First of all, a quick apology to those fans and RPG Alchemy that have wondered where I’ve been. Suffice to say a series of circumstances and events really hindered my article output. Good news though, the light at the end of the tunnel isn’t a train but a return to regular articles! Thanks for staying with us.
Running the con game you say?
Before you start thinking about hustling marks, the con games I’m talking about are gaming convention games, RPG’s in particular. This past weekend I attended one of my favorite conventions, DundraCon in San Ramon, California. This year was the event’s 40th anniversary and I had an excellent time along with a few of the members of my regular gaming group.
Once again I ran some RPGs and this year participated in a few as a player (something I rarely get a chance to do). Watching other GMs run games reminds me of some of the hard lessons I’ve learned over the years attending cons and running games for strangers.
Running a game for a convention is similar to running one at home, however there are a few critically important differences that require a GM to shift their style:
- The game is a one-shot with a specific timeline. The entire story arc, beginning, middle, and end, has to be contained within a clearly define timeframe.
- You can (and need to) streamline your rules and ensure that everything drives the story forward. You don’t want to waste time consulting manuals or debating rules.
- You need to prepare for various levels of player experience as well as the interactions between a group of people that have never played together.
- You have to keep the players focused on the objective. And you have to have an objective!
Looking at these points you may guess that the most important element of running your game is time-management.
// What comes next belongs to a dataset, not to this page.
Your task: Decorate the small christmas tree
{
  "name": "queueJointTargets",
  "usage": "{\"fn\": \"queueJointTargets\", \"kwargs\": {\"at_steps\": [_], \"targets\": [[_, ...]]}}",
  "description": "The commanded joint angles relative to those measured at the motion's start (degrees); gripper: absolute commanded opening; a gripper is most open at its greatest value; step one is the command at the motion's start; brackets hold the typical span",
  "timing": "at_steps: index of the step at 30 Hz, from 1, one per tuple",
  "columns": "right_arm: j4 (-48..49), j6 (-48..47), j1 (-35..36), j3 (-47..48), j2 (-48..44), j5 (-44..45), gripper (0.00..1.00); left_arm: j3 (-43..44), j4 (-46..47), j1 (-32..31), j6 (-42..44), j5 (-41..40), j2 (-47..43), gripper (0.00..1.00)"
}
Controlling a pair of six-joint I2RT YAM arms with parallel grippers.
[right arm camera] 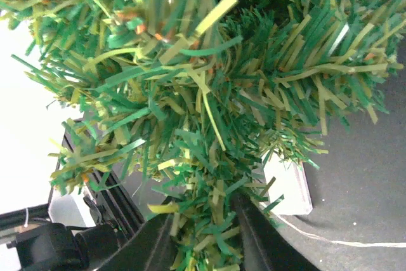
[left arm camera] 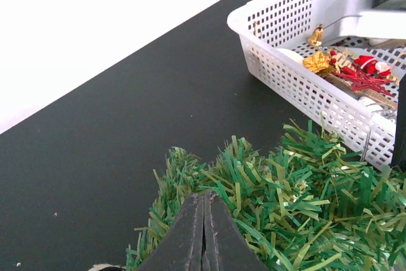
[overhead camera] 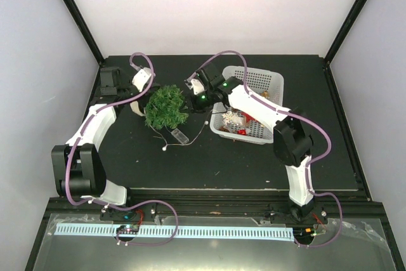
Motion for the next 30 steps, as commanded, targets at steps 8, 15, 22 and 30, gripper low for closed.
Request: {"fn": "queueJointTargets", "kwargs": {"at_steps": [8, 15, 22, 30], "targets": [[-2.6, -2.8, 0.0, 6.3, -1.0, 6.3, 0.01, 3.3, -1.8, 0.2, -1.2, 5.1, -2.3, 0.02], [-17.3, -5.9, 0.0, 27.9, 0.4, 9.1, 0.01, 5.5, -4.6, 0.2, -5.4, 8.6, -2.8, 0.01], [-25.5, -5.6, -0.5, 40.7, 3.3, 7.6, 0.01, 4.4, -4.3, -1.1, -12.8, 12.5, -2.0, 0.02], [-25.6, -6.3, -0.6, 34.5, 1.5, 7.9, 0.01, 2.7, -5.6, -3.6, -13.4, 12.3, -1.7, 0.02]]}}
So with these things in mind, and a focus on time-management, I thought I’d share a few tips on running a role-playing game at a convention.
Kick it Off Right
It’s important to set the tone right away. Allow no more than 30 minutes to give a brief (very brief) overview of the rules, let players select pre-gens (always use pre-gens), and set up the open scene. As for the opening scene itself drop the characters right in the middle of things and force them to react (this immediately helps players bond and focus on the game at hand).
- Don’t: have players make characters; it’s a huge waste of valuable time!
- Do: hand out pre-generated characters and give them a clear mission. Also tell each player why their character has already decided to be on this mission!
- Don’t: have players waste time “shopping” for equipment.
- Do: give characters what they need up front and be reasonable about what they possess as the adventure unfolds.
- Don’t: make the players “search” for the adventure.
- Do: drop them right in the middle of the unfolding action. As the GM assume that the characters are already allies, have already received their “briefing”, and have already started the mission. For all practical purposes, Act 1 is basically over; kick off with Act 2.
- Don’t: let them play in a “sandbox”, there isn’t time for that.
- Do: “railroad” them. When I say that I don’t mean force the players into predetermined actions, but do keep them focused on a predetermined objective.
- Don’t: get stuck on the specifics of the rules.
- Do: focus on the spirit of the rules over the letter of the rules. Keep things loose and flexible!
- Don’t: ask for as many dice rolls as you’re used to, especially spot or perception checks.
- Do: tell the players what their characters see/hear/smell and give them the information. The game isn’t about whether or not they find the clue, it’s about what they do with the clue!
- Don’t: design a 6-hour adventure to fill a 6-hour slot.
- Do: design a 4-hour adventure to fill a 6-hour slot. Trust me, it will expand to fill up the time!
A great con game is all about pacing and keeping the players focused. Force them to react to the adventure and keep the pressure up. Don’t put the players in a position where they have to figure out what’s going on, even if you’re running a mystery. It’s much more interesting to be free with the clues and information and focus on what they do with that information!